A playwright's journey from despair to success, with a side of capoeira

Louise Munson was lost in life when she got into grad school. Now she's got a martial arts-inflected play

Published November 29, 2013 1:00AM (EST)

Louise Munson       (Lee Sternthal)
Louise Munson (Lee Sternthal)

Louise Munson’s debut play, “Do Like the Kids Do,” was produced by IAMA Theater Company in Los Angeles last year and is coming to New York for a limited run from Dec. 5-15 at the Studio Theatre. In the seriocomic play, Claire returns home for Christmas determined to reconnect with her big brother, Patrick. Her plans for a sentimental journey are complicated with the arrival of their Harvard-bound stepbrother and Patrick’s “maybe girlfriend” Yoshiko. I spoke with Munson about the connections between playwriting and fiction writing, how family informs her work, and why capoeira is one of her biggest influences.

kids rough cut from John on Vimeo.

You have studied under many prominent fiction authors. What drove you to write this as a play, rather than a novel or short story?

There was really no thought about this play as fiction. It's an ode to my brother, basically, and it had to be a play. I just had to hang out with him one day, and I already knew the actor who could play him, and that's how I started writing it. It came from missing someone, which is where a lot of my writing comes from.

You know, I didn’t have a traditional education, but I was lucky enough to have a mother who's a classics professor and was really my first storytelling teacher. My bedtime stories were Greek myths. When I started writing, I was completely lost in my life, like utterly in despair. I ended up applying for a fiction MFA at Bennington on a whim, and I didn't think they'd let me in because I didn’t go to college, but they accepted me. I loved everything about Bennington. Reading fiction and studying with great authors like David Gates, Jill McCorkle and many more taught me so much about playwriting. I'd like to think that the more varied your education is, the better, or the more vivid, the work. And that's one of the great benefits of getting lost. Anyway, I wish the two worlds (fiction and theater) overlapped more.

You are clearly drawn to themes of identity, expectation and isolation, especially as they relate to family. Why are these so significant in telling this story?

Well, I think I've always been interested in the perception of failure or success and how that forms a person. And what those words mean, exactly, and who's telling us what's what. I grew up in an academic environment of high expectations, but it was also a liberal environment, so it was never actually articulated, it was just there under the surface. As a kid, I saw all of that affect the adults around me and I felt a certain unnameable pressure to "succeed," which is probably why I ran in the opposite direction very young. Now I’ve found my way back, I guess, but in my own way. Oh, man, I don't really know. These are still things I'm wondering about. I try to write about whatever I don't know about, or what bothers or angers or excites me in the moment.

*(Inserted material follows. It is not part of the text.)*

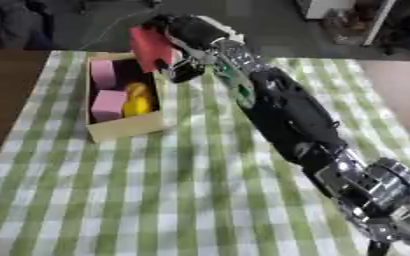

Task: Pick up objects on the table and place them in the box.

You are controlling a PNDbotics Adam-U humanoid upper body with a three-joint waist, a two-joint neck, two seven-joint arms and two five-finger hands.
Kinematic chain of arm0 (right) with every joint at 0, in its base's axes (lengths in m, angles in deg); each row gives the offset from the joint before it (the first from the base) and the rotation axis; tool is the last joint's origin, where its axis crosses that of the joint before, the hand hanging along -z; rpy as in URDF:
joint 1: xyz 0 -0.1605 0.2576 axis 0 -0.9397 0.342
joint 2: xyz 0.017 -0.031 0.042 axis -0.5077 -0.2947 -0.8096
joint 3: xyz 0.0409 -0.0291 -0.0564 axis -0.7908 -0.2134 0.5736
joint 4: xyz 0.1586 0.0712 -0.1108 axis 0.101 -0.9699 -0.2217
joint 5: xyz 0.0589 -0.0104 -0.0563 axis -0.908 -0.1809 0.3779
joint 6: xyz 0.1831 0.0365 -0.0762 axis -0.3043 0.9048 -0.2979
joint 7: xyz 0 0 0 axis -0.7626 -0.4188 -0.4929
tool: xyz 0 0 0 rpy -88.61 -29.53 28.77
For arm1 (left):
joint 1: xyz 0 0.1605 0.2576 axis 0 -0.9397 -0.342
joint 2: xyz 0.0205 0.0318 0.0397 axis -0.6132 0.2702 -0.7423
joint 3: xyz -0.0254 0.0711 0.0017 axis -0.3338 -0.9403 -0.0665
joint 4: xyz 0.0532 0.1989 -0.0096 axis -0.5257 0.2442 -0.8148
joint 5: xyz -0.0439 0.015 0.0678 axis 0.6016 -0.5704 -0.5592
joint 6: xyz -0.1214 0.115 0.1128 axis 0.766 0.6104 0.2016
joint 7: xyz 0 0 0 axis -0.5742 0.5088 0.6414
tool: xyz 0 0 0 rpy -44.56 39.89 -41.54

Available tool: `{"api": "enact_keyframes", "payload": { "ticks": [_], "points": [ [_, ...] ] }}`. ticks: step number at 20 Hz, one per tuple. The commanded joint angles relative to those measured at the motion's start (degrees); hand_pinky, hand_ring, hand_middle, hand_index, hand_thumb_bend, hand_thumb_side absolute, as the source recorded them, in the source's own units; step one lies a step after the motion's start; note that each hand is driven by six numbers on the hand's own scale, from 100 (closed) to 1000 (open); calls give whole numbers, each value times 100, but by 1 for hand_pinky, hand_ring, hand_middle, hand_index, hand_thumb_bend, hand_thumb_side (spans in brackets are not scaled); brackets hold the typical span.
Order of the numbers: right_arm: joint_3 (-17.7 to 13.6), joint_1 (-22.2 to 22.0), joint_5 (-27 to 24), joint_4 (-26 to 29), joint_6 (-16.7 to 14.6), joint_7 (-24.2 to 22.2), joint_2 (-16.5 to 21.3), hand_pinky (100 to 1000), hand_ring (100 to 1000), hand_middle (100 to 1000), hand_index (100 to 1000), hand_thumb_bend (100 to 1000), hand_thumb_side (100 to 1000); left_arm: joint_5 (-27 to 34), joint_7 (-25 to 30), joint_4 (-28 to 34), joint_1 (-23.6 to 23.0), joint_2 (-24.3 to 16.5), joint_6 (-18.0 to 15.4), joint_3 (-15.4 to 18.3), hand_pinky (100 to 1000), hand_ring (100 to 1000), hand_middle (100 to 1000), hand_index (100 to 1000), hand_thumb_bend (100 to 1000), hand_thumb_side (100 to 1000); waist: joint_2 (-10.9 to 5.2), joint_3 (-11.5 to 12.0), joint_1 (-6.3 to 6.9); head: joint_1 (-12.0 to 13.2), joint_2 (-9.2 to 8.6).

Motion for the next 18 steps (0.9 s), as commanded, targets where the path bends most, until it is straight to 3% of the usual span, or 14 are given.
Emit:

The play heavily incorporates music and movement, yet is far from being a musical. Why did you find these elements so important in telling this story?

The influences I find myself constantly returning to — Chekhov, Joan Didion, Deborah Eisenberg, Calvino, Louis C.K., off the top of my head — all create in their work a very particular music, cadence and rhythm that is enchanting and mysterious and close to life. For me, a good play is like a piece of music. In terms of movement, my brother, who obviously is a big influence on me, became obsessed with capoeira a few years ago, and when he was out in Los Angeles visiting me, dragged me to a class. I was not in the mood, but when we got there it was amazing to watch, and at the end everyone had to sing and they were playing instruments and it was impossible not to be joyful and totally in the moment. It was some of the best theater I've ever seen.

So I thought, this is what I want to see in a play. The main characters, Patrick and Claire, are close but have a complicated relationship, and the play is about saying goodbye to the rituals they had as kids, about growing up and the necessary separation that entails. And so, like a lot of families, the way they communicate is more truthful when they just shut up. When they're playing capoeira, or reading in the attic, or having a jam session, or especially when they sit in silence, or whatever, that's when you see their relationship most clearly. In the silence or music of shared space.

How do you expect the work on "Kids" will influence your future writing? And what is next for you?

It's my first play, so I hope it's a beautiful mess, and that I can return to the characters often when I miss them. Up next, my play "Luigi" will be produced in L.A. by Inkwell Theater Company in July 2014. It's about an Italian family (a lot of the play is in Italian) and poetry and language and has elements of the absurd and Inkwell has been nothing but game for all of it. I'm also writing my next play surrounding three girls. It's another goodbye story. I always end up writing goodbye stories.